= Sunny Bak =

American photographer

Sunny Bak is an American photographer. She shot the gatefold image of the Beastie Boys on the Licensed to Ill album, and the infamous Lesbian cover for Newsweek in June 1993, which still ranks among their top ten selling issues.

==Early life==
Sunny Bak was born in Manhattan to Chinese-Indonesian and Korean parents.

==Photography career==

===1970s===

Sunny Bak began shooting pictures in 1972 at Woodside Junior High School in Queens, New York for her school paper at the age of twelve. Her first subjects for the paper included The Supremes and the Broadway show casts of 1776 and Two Gentlemen of Verona. The school paper rejected her interview with Carly Simon on the grounds that Simon was an unknown at the time. Bak sold the interview to Aktuil, an Indonesian rock magazine, for $100—her first sale.

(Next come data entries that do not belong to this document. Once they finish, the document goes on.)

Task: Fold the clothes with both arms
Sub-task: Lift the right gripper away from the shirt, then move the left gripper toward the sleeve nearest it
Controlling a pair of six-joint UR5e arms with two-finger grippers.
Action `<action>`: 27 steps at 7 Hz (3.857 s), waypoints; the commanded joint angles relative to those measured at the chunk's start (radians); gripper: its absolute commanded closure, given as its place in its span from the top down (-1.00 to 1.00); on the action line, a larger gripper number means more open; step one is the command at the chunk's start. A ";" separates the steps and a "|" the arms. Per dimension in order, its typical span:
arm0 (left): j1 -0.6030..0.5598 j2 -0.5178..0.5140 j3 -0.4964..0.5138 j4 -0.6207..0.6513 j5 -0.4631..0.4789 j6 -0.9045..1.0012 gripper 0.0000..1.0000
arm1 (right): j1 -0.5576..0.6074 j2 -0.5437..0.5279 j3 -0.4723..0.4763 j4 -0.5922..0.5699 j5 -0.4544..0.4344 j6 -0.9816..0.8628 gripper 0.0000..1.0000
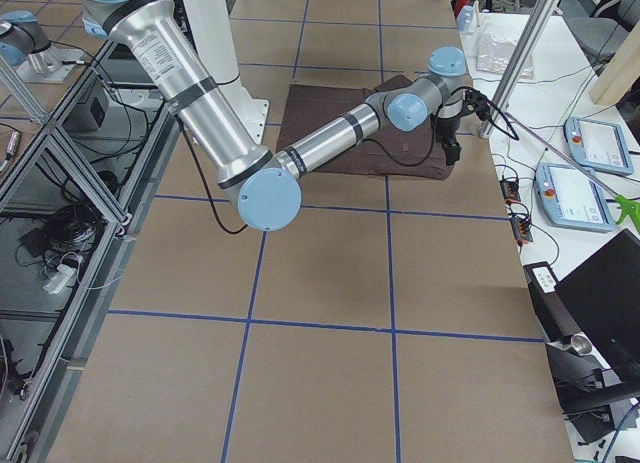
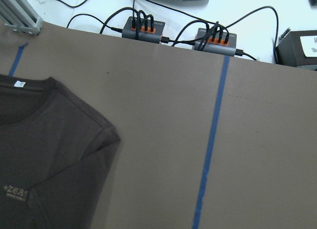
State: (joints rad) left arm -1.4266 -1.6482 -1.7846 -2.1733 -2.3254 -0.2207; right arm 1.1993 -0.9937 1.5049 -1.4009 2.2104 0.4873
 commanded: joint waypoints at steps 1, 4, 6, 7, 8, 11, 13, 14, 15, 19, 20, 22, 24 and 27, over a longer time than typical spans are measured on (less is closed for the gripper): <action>0.159 -0.101 0.063 -0.006 0.122 -0.251 0.99 | 0.147 -0.133 0.017 -0.004 0.119 -0.200 1.00; 0.375 -0.224 0.197 -0.025 0.322 -0.573 0.26 | 0.172 -0.207 0.020 0.011 0.111 -0.269 1.00; 0.461 -0.301 0.382 -0.167 0.444 -0.713 0.19 | 0.172 -0.213 0.021 0.013 0.112 -0.269 1.00; 0.489 -0.339 0.440 -0.180 0.484 -0.759 0.17 | 0.172 -0.213 0.020 0.013 0.110 -0.269 1.00; 0.523 -0.372 0.474 -0.180 0.526 -0.839 0.10 | 0.172 -0.213 0.021 0.013 0.110 -0.269 1.00; 0.586 -0.400 0.526 -0.204 0.577 -0.911 0.10 | 0.172 -0.212 0.020 0.013 0.109 -0.269 1.00; 0.589 -0.416 0.594 -0.276 0.595 -0.911 0.10 | 0.172 -0.212 0.018 0.013 0.107 -0.271 1.00; 0.592 -0.417 0.596 -0.276 0.595 -0.911 0.10 | 0.172 -0.212 0.018 0.013 0.109 -0.269 1.00; 0.597 -0.417 0.596 -0.276 0.595 -0.911 0.10 | 0.172 -0.212 0.017 0.013 0.107 -0.271 1.00; 0.612 -0.413 0.596 -0.273 0.597 -0.902 0.00 | 0.172 -0.213 0.020 0.013 0.109 -0.271 1.00; 0.612 -0.413 0.596 -0.275 0.597 -0.905 -0.19 | 0.172 -0.213 0.018 0.013 0.109 -0.271 1.00; 0.612 -0.417 0.590 -0.276 0.595 -0.907 -1.00 | 0.172 -0.213 0.020 0.013 0.109 -0.269 1.00; 0.614 -0.418 0.565 -0.266 0.597 -0.908 -1.00 | 0.172 -0.213 0.020 0.013 0.109 -0.269 1.00; 0.623 -0.516 0.473 -0.022 0.592 -0.939 -1.00 | 0.172 -0.212 0.021 0.013 0.109 -0.266 1.00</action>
State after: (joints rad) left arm -0.8092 -2.1037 -1.2712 -2.3364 -1.7306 -1.1384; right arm 1.3714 -1.2070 1.5252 -1.3882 2.3194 0.2192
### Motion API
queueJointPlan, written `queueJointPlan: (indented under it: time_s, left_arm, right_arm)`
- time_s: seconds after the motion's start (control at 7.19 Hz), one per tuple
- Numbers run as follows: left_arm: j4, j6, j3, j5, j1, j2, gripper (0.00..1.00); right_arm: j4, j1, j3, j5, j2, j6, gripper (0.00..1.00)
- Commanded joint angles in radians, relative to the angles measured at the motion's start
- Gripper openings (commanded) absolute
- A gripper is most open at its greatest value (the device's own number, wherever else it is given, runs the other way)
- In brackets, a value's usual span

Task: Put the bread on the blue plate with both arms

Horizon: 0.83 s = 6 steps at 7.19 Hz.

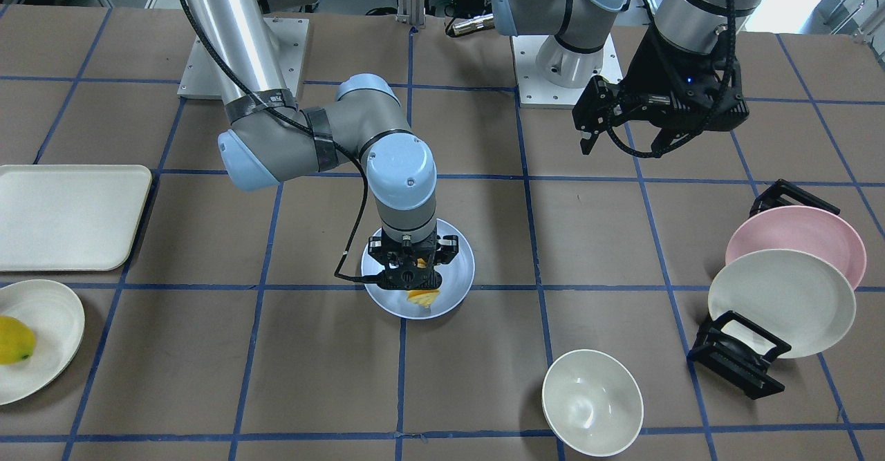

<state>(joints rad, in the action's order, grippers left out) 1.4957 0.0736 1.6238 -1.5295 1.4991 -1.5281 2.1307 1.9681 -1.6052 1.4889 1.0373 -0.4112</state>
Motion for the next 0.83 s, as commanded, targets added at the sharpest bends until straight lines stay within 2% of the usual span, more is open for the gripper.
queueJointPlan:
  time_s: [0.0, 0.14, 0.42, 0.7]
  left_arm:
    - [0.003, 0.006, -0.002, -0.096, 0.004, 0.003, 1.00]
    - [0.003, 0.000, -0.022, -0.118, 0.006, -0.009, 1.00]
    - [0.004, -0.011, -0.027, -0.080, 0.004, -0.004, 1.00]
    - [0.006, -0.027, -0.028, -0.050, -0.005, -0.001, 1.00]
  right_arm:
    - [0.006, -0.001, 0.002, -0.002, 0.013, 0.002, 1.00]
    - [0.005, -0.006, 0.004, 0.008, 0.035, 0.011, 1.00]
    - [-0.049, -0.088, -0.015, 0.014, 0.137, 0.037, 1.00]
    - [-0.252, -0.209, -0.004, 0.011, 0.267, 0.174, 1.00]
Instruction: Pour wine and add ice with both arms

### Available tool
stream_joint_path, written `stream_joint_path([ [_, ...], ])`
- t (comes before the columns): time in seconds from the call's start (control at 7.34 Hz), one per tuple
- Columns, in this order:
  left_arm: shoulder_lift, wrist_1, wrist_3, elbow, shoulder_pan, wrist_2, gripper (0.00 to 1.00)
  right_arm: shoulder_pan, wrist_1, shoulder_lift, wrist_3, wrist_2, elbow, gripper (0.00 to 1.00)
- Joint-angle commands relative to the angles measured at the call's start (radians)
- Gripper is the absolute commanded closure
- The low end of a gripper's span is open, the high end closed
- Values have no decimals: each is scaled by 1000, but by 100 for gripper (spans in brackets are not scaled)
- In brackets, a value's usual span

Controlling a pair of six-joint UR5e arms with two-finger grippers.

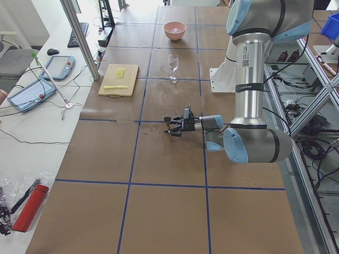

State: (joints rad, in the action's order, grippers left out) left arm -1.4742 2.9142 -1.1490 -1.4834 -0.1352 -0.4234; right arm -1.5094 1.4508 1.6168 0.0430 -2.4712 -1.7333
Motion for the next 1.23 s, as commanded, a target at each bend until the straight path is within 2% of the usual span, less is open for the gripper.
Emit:
stream_joint_path([
  [0.0, -1, 0, 5, 0, 0, 0, 73, 0, 0, 0, 0, 0, 1, 0],
  [0.41, -6, 5, 6, -5, -1, 2, 99, 0, 0, 0, 0, 0, 1, 0],
  [0.95, -12, 34, 14, -58, 0, -1, 100, 0, 0, 0, 0, -2, -3, 0],
  [1.09, -52, 36, 50, -66, 2, -2, 100, 2, 0, 2, 0, 0, -3, 0],
])
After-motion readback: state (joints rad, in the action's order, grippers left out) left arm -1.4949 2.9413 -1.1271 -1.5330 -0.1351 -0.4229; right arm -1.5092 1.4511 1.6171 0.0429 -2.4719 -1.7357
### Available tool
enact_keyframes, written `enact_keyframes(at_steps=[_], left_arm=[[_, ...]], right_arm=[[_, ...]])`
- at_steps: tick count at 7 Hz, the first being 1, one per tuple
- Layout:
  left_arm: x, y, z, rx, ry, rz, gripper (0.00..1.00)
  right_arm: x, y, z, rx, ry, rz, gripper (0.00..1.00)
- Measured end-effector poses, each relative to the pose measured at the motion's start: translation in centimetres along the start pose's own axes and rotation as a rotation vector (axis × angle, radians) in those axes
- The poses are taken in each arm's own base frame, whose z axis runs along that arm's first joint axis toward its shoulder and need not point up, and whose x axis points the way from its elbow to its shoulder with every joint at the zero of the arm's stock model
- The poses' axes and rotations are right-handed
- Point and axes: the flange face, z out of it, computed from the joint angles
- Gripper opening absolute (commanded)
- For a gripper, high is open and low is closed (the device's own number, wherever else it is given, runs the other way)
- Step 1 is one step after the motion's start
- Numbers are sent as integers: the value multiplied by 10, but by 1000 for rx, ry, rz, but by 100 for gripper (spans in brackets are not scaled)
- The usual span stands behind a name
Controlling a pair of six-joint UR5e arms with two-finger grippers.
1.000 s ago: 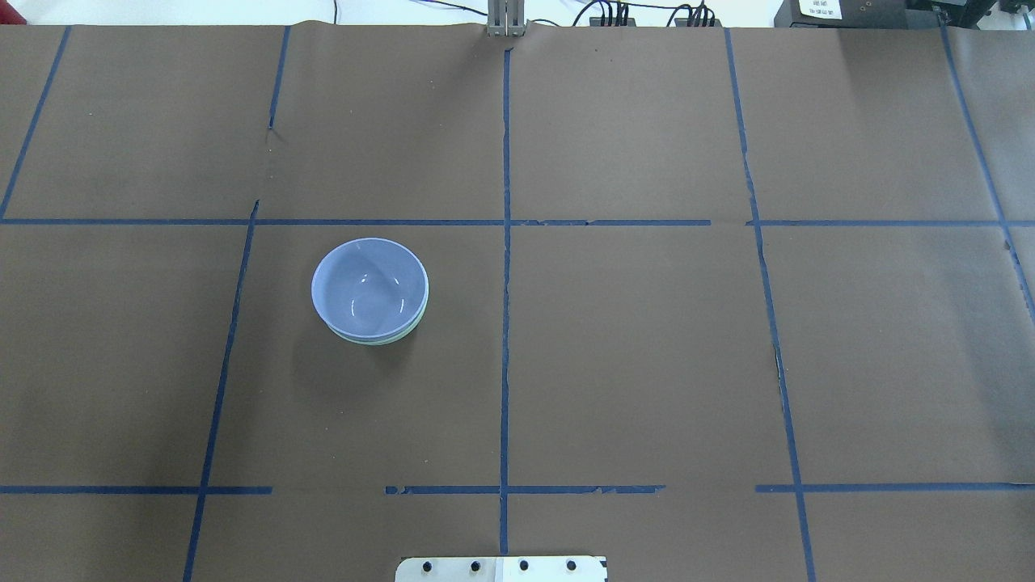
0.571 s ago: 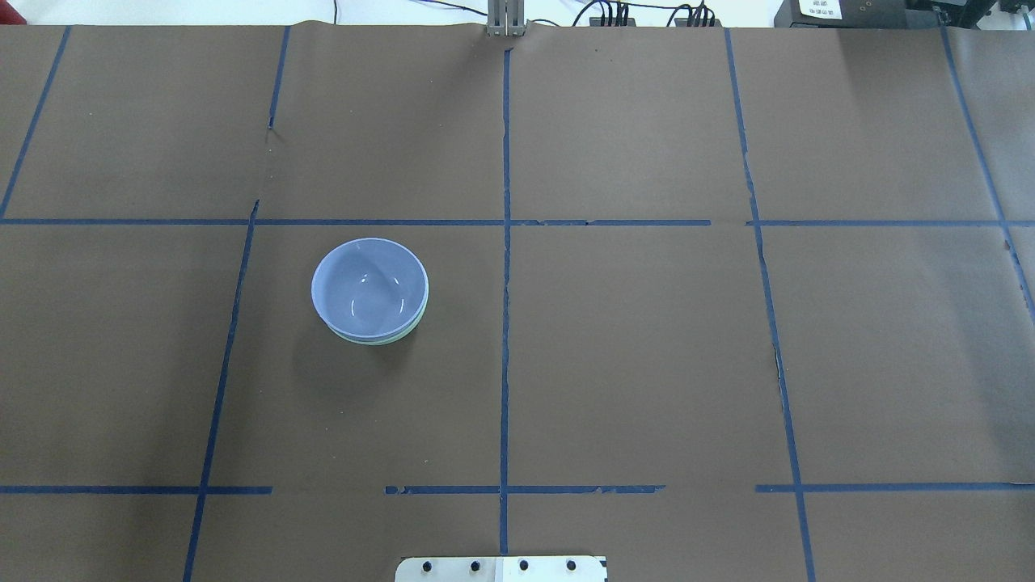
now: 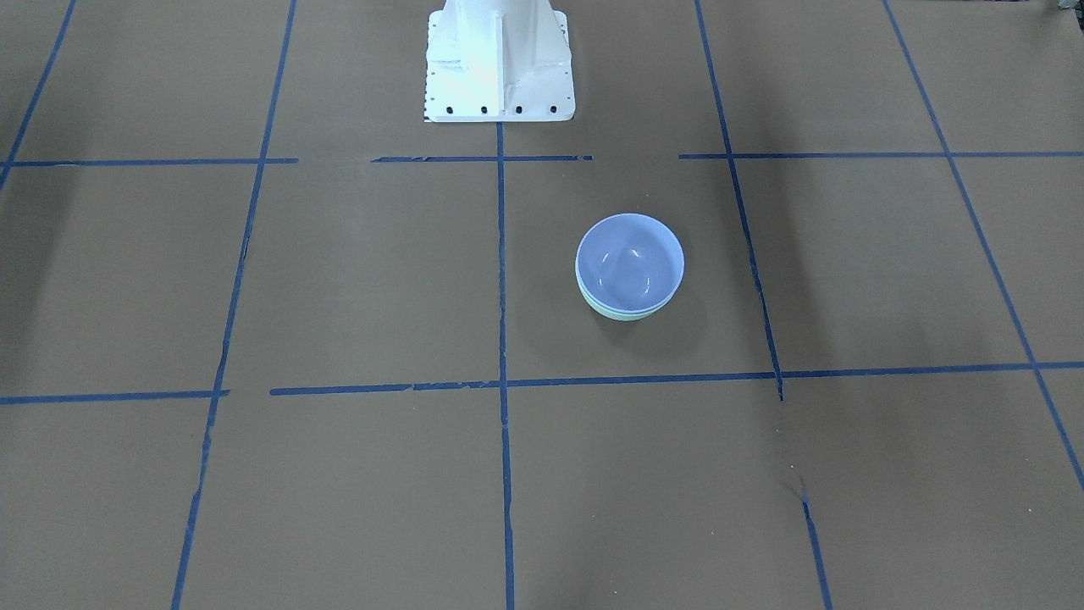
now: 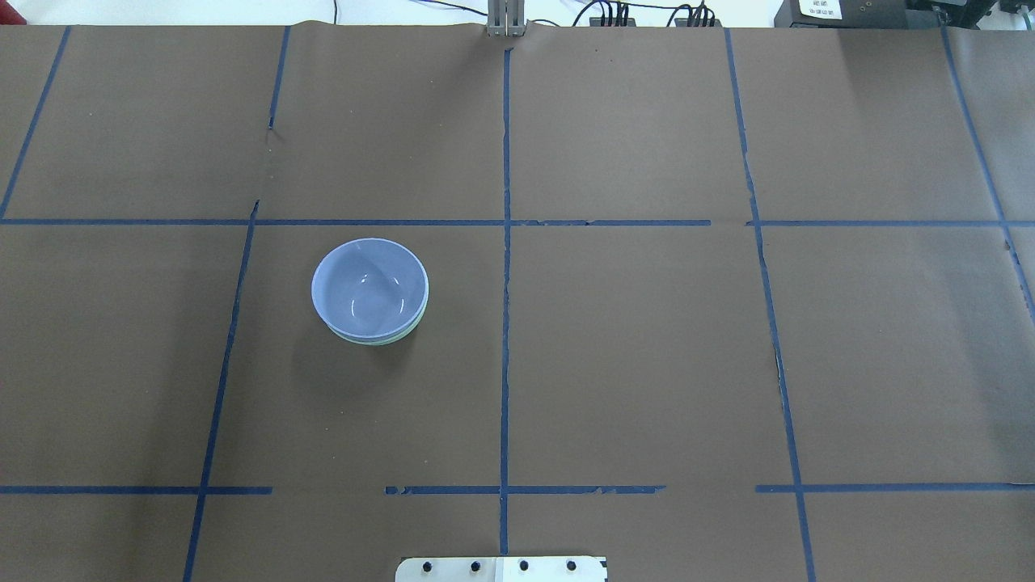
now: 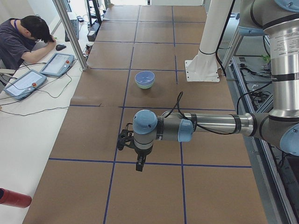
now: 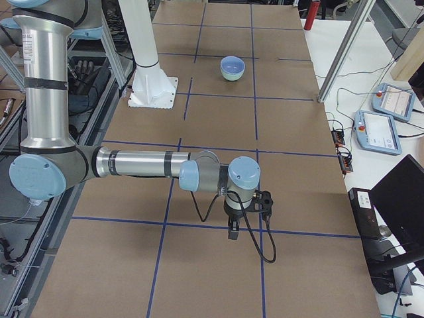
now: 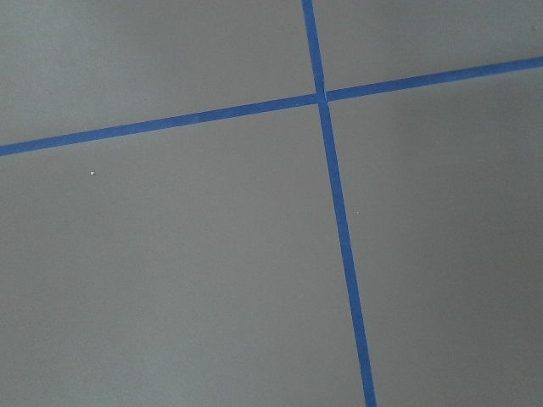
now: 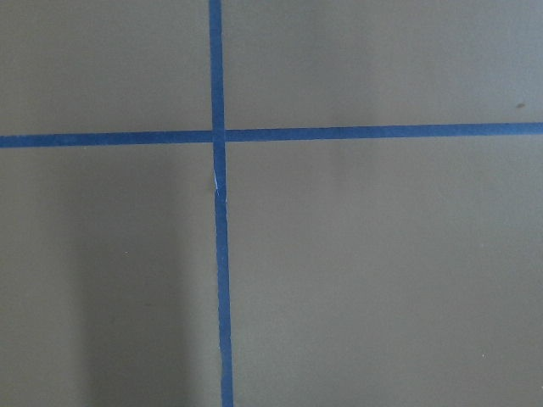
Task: Stack blue bowl on green bowl
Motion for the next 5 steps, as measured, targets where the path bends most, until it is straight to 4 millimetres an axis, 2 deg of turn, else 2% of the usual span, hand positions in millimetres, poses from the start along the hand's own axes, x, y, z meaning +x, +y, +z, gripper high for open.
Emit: enact_keyframes(at_steps=[5], left_arm=[[1, -1, -1, 14, -2, 14, 100]], right_arm=[[0, 0, 0, -1, 0, 1, 100]])
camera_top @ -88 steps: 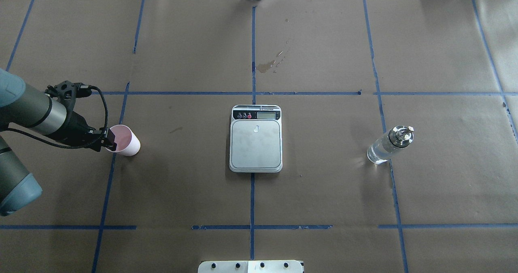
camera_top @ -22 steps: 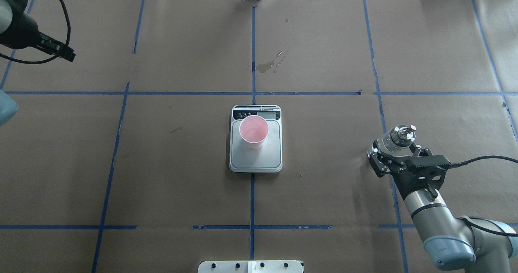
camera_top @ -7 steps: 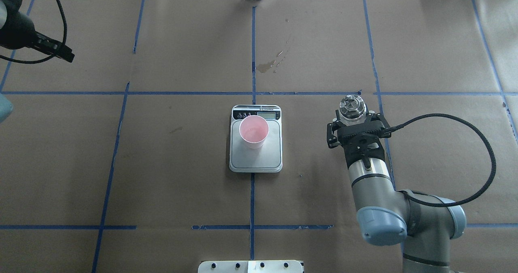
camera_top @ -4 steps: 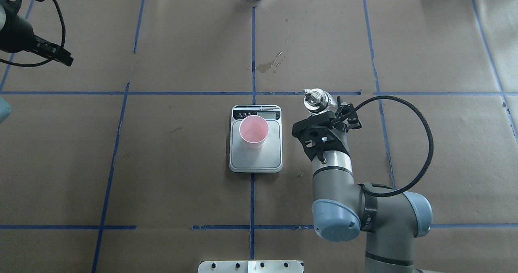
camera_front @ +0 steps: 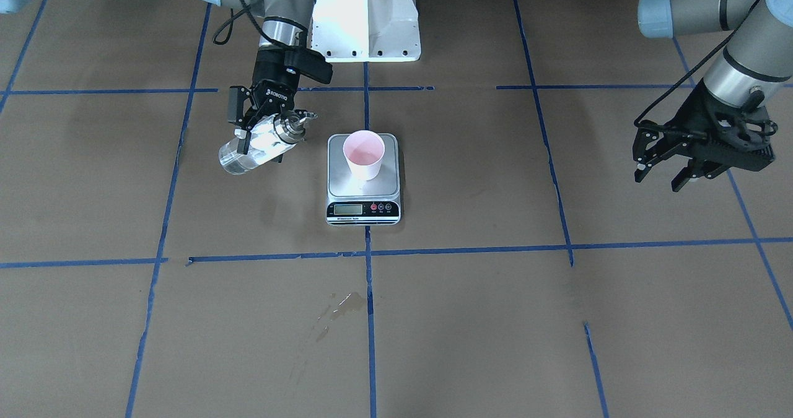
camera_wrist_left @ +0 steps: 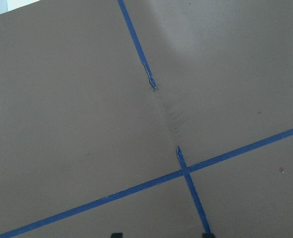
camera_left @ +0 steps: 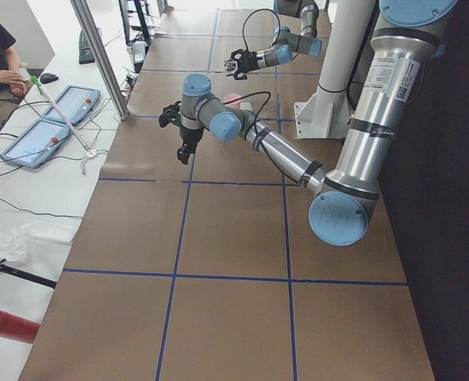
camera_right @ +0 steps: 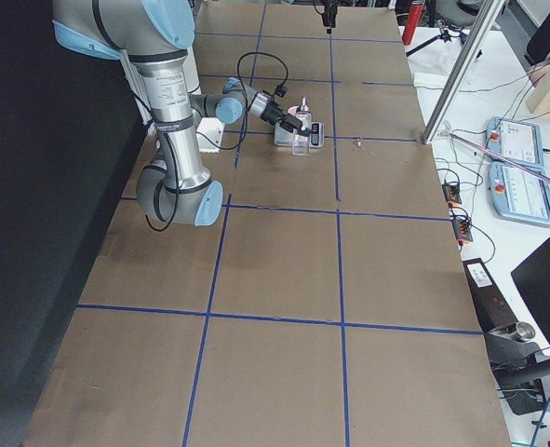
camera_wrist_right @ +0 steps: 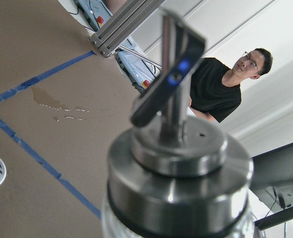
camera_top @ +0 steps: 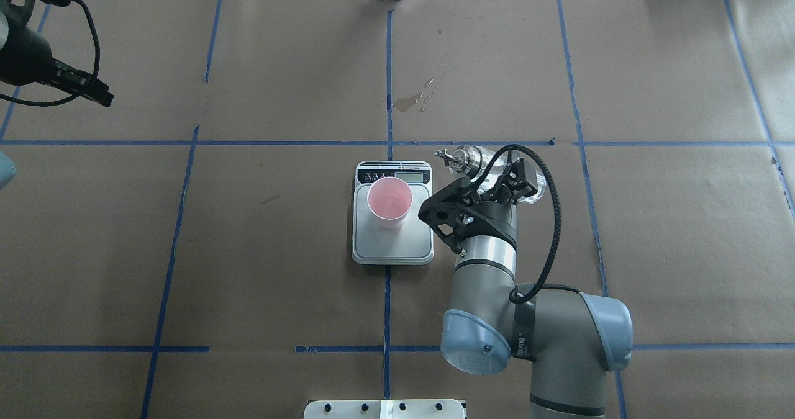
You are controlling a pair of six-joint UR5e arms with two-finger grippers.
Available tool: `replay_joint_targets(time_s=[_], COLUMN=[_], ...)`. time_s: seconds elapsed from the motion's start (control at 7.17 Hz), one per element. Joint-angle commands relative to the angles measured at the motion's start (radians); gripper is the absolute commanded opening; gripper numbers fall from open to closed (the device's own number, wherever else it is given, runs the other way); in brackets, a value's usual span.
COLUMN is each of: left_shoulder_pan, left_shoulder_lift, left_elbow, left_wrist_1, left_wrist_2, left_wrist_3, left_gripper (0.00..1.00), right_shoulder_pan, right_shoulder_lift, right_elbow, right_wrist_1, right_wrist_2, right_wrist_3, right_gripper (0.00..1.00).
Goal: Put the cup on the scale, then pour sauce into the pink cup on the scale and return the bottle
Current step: 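Lift the bottle with the right gripper and move it over the cup, then tilt the bottle with the right gripper to pour into the pink cup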
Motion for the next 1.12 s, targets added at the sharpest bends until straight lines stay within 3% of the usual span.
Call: replay_joint_targets(time_s=[0.0,0.28,0.98], left_shoulder_pan=[0.0,0.0,0.002], left_shoulder_lift=[0.014,0.014,0.012], left_elbow=[-0.001,-0.001,0.0], left_wrist_1=[-0.002,-0.002,-0.002], left_wrist_2=[-0.017,-0.017,-0.037], left_wrist_3=[0.006,0.006,0.003], left_gripper=[0.62,0.62,0.62], right_shoulder_pan=[-0.031,-0.03,-0.001], right_shoulder_lift=[0.039,0.039,0.071], right_elbow=[-0.007,-0.019,-0.088], right_wrist_1=[-0.101,-0.11,-0.11], right_wrist_2=[-0.026,-0.044,-0.049], right_wrist_3=[-0.079,-0.209,-0.34], right_gripper=[0.0,0.0,0.0])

Sunny Bak opened her first studio in 1976 on Broadway and 18th Street in Manhattan while attending City-As-School. The studio was located at 876 Broadway which was owned at the time by photographer William Biggart, the only journalist to die from the 9/11 attacks. At the same time, Sunny Bak was studying photography under Philippe Halsman at The New School for Social Research in Manhattan.

===1980s===
In the 1980s Sunny Bak developed a style using Polapan film photographing New York City's downtown diva scene, including Michael Musto, Nile Rodgers, Dominique and Madonna, which got her noticed by Annie Flanders, editor in chief and founder of Details magazine. Sunny Bak worked extensively throughout the mid eighties for Details as an advertising and fashion photographer. Her music clients included the Village People, Jellybean Benitez, and Fiona.

In 1984, Bak's intern from City As School, David Scilken introduced her to his former bandmates from the punk rock band, The Young and the Useless who had since changed their style and their name to the Beastie Boys. The Beastie Boys became a semi permanent fixture at her studio where Bak often photographed their candid moments. Her studio became the location for their infamous "Fight For Your Right To Party" video and she shot them numerous times on the Licensed to Ill Tour. Her images of the Beastie Boys can be seen on the albums Licensed to Ill, Solid Gold Hits, Def Jam 25, and "Def Jam Recordings: the First 25 Years of the Last Great Record Label" (Rizzoli 2011).

===1990s===

She lived in London in 1991 and worked as a fashion and music photographer. During this time she shot 10,000 Maniacs, Def American, Danzig, Slayer, Philippe Saisse and Engelbert Humperdinck.
In 1992, Sunny Bak moved to Venice in Los Angeles. Currently she shoots celebrity portraiture and produces film and television.